GPT-4: A Powerful Yet Imperfect Language Model

OpenAI's new GPT-4 language model showcases remarkable advances in AI, with multimodality and scan-and-solve capabilities pushing the frontier of machine understanding. However, as GPT-4 gains impressive skills, it also inherits familiar flaws. This newsletter explores what GPT-4 can do, its technical architecture, and why we should temper our enthusiasm with realism.
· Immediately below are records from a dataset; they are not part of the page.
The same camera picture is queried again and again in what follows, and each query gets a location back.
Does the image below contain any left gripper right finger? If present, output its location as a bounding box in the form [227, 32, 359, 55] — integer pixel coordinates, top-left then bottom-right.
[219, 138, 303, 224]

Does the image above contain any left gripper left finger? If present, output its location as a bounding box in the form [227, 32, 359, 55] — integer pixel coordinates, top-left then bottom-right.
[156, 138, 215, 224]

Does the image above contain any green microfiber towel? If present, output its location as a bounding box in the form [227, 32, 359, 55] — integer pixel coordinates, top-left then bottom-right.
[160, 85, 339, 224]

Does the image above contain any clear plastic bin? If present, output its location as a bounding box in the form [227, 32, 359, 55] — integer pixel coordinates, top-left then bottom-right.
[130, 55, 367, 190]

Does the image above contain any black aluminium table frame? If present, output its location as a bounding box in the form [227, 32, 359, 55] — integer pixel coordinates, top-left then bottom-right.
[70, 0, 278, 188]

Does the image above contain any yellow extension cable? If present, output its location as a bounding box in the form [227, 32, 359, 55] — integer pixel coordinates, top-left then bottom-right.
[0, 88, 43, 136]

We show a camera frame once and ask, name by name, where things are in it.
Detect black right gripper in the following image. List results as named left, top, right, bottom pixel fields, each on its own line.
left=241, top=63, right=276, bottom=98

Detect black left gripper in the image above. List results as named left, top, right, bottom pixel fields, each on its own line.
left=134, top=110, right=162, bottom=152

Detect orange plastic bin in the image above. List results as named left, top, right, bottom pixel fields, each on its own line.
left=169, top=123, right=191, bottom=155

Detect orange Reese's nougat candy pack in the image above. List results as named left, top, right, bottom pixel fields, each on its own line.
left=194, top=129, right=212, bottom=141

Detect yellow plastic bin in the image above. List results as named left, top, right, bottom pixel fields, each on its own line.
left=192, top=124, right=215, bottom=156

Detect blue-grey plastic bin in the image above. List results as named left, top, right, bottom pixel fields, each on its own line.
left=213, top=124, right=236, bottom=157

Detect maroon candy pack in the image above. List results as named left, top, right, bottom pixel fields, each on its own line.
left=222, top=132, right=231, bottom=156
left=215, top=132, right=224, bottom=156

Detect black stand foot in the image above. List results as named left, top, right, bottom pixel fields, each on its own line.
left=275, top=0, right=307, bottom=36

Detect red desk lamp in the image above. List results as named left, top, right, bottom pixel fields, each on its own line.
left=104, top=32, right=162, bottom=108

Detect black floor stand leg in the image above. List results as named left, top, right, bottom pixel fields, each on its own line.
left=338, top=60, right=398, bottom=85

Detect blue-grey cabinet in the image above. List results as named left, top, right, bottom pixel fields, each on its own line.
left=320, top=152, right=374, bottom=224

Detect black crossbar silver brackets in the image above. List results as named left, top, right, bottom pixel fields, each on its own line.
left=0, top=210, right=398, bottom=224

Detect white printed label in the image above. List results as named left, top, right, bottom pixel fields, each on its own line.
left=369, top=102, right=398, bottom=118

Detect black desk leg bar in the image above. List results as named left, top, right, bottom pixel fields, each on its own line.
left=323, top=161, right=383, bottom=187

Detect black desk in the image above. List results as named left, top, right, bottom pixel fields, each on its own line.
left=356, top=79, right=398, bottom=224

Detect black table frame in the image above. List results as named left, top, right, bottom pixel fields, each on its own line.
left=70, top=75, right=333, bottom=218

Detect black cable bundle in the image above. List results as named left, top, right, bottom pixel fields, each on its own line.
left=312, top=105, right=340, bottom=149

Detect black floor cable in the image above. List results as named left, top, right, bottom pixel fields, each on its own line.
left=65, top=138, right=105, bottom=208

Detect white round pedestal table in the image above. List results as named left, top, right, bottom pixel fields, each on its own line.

Technically, GPT-4 is a large transformer network trained on vast datasets of text, images, and human feedback. Its multimodal architecture processes text, images, and other structured data, which lets it generate descriptive captions, translate between modalities, and more. The scan-and-solve feature tackles worksheets and diagrams, summarizing data or solving problems. Benchmark scores show GPT-4 outperforming GPT-3.5 in language and common sense.
While remarkable, GPT-4 remains narrow and limited. It excels at specific tasks but cannot match human intelligence—it cannot reason about the world, reflect on its mistakes, or understand complex ideas. It also echoes biases and makes errors, occasionally "hallucinating" facts or spewing nonsense. As GPT-4 is applied to real-world problems, ensuring it's monitored and used safely is vital.
Availability
OpenAI is offering GPT-4 in two ways:
ChatGPT Plus, a paid subscription service for interactive demos
A developer API for integrating GPT-4 into products and services
Some companies already using GPT-4 include Duolingo, Khan Academy, and Bing.
Overall, GPT-4 signifies continuing progress in AI, but it is not human-level machine intelligence. Rather than hype GPT-4 as an unqualified breakthrough, we should consider its technical merits in context. GPT-4 may transform technologies and services, but keeping aspirations for AI grounded in scientific reality is key. The future of AI will depend on guidance from researchers and users, not just models chasing benchmark scores.